The specialization in transportation planning is designed to provide students with the ability to conceive, consider, and to assess the implications of supply and demand side strategies to enhance local accessibility and regional mobility within the context of an urban system. At the heart of the student's understanding of transportation are the critical linkages with macro scale aspects of land use, urban form, and regional spatial structure and micro-scale aspects of urban design, site design, and non-motorized movement.

The transportation planning specialization is designed to address issues such as the consideration of:

  • Equity, environmental, and economic trade-offs between alternative transportation investments
  • Inter-governmental issues in reaching regional consensus over transportation investments
  • Secondary implications of transportation investments on economic development and urban form
  • Physical activity and health implications of alternative transportation investment futures
  • The impact of auto dependence and the need for providing travel choices
  • The role of transportation supply and demand side solutions
  • Land use as a travel demand management strategy
  • Benefits and burdens of alternative transportation and land development proposals for low income and minority populations.

It is the interaction between transportation investment and other planning specializations including land use, urban design, environmental quality, and economic development that bring the greatest strength to the transportation planning field here at Georgia Tech. This specialization is supported through faculty resources in the City and Regional Planning Program combined with those in the School of Civil and Environmental Engineering.
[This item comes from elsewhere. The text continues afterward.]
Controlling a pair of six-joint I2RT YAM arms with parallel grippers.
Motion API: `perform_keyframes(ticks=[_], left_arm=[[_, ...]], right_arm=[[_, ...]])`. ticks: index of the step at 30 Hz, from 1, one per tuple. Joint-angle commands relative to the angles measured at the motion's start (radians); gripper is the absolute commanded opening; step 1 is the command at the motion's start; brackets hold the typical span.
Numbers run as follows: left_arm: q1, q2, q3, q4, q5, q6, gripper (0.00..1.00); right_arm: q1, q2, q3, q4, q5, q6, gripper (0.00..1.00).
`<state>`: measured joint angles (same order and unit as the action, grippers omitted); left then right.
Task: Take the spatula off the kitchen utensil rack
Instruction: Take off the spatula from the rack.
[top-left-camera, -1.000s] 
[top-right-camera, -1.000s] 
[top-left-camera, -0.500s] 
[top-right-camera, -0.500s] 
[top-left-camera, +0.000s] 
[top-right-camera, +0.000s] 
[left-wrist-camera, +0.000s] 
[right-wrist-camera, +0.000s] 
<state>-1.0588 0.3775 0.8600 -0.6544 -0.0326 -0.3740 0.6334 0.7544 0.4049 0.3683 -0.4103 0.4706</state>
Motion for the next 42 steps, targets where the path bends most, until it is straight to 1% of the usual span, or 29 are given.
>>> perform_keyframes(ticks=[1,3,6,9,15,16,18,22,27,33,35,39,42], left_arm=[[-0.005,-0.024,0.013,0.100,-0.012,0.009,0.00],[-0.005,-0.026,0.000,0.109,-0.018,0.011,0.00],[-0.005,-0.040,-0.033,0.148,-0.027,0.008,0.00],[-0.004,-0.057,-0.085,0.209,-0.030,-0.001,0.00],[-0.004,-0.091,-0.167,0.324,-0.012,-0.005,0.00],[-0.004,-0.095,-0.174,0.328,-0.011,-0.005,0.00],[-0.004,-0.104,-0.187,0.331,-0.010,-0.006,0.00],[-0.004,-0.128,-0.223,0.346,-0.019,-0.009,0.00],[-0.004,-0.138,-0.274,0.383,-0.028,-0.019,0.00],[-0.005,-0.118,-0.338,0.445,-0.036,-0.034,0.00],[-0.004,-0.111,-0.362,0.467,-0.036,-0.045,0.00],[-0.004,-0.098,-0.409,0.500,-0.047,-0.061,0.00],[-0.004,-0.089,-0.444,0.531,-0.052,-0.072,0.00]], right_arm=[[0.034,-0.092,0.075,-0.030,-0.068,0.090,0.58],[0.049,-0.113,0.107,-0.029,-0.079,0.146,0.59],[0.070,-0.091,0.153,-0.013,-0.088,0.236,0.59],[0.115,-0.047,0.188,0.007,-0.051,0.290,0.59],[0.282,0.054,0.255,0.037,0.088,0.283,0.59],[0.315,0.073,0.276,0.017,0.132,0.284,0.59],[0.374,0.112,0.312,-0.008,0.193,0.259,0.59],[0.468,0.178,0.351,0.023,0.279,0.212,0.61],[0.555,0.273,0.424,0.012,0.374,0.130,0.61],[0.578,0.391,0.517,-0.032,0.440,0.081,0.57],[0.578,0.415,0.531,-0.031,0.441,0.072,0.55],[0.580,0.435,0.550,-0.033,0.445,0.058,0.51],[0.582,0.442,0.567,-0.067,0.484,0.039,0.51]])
Students who have pursued the transportation planning concentration are highly competitive in the market place and find careers in local, regional, state, and federal agencies and within the private sector. Transportation planning tends to be amongst the highest paying areas within City and Regional planning. Historically, the demand for transportation planners has been very high.

Required Courses

The transportation planning specialization has two required courses:

CP 6311 Introduction to Transportation Planning (Fall)
CP 6321 Transportation Planning Methods and Investment Decisions (Spring)

Additional Courses

Other courses available in transportation at Georgia Tech include:

CP 6331 Land Use – Transportation Interaction
ECON 6340 Transportation Economics
CP 6361 Regional Transportation Planning and Administration
CEE 6601 Statistics in Transport
CEE 6622 Travel Demand Analysis
CEE 6625 Transportation, Energy, and Air Quality
CEE 6632 Simulation in Transportation
CEE 6642 Transit Systems Planning and Design

Two courses in transportation are also available at Georgia State:

PAUS 8611 Transportation Management
PAUS 8621 Transportation and Land Use Economics

Transportation Faculty

Professor Catherine Ross 
Associate Professor Tim Welch
Assistant Professor Alex Karner 

Other faculty in Civil and Environmental Engineering include: Professors Randall Guensler, Laurie Garrow, Kari Watkins, and Adjo Amekudzi.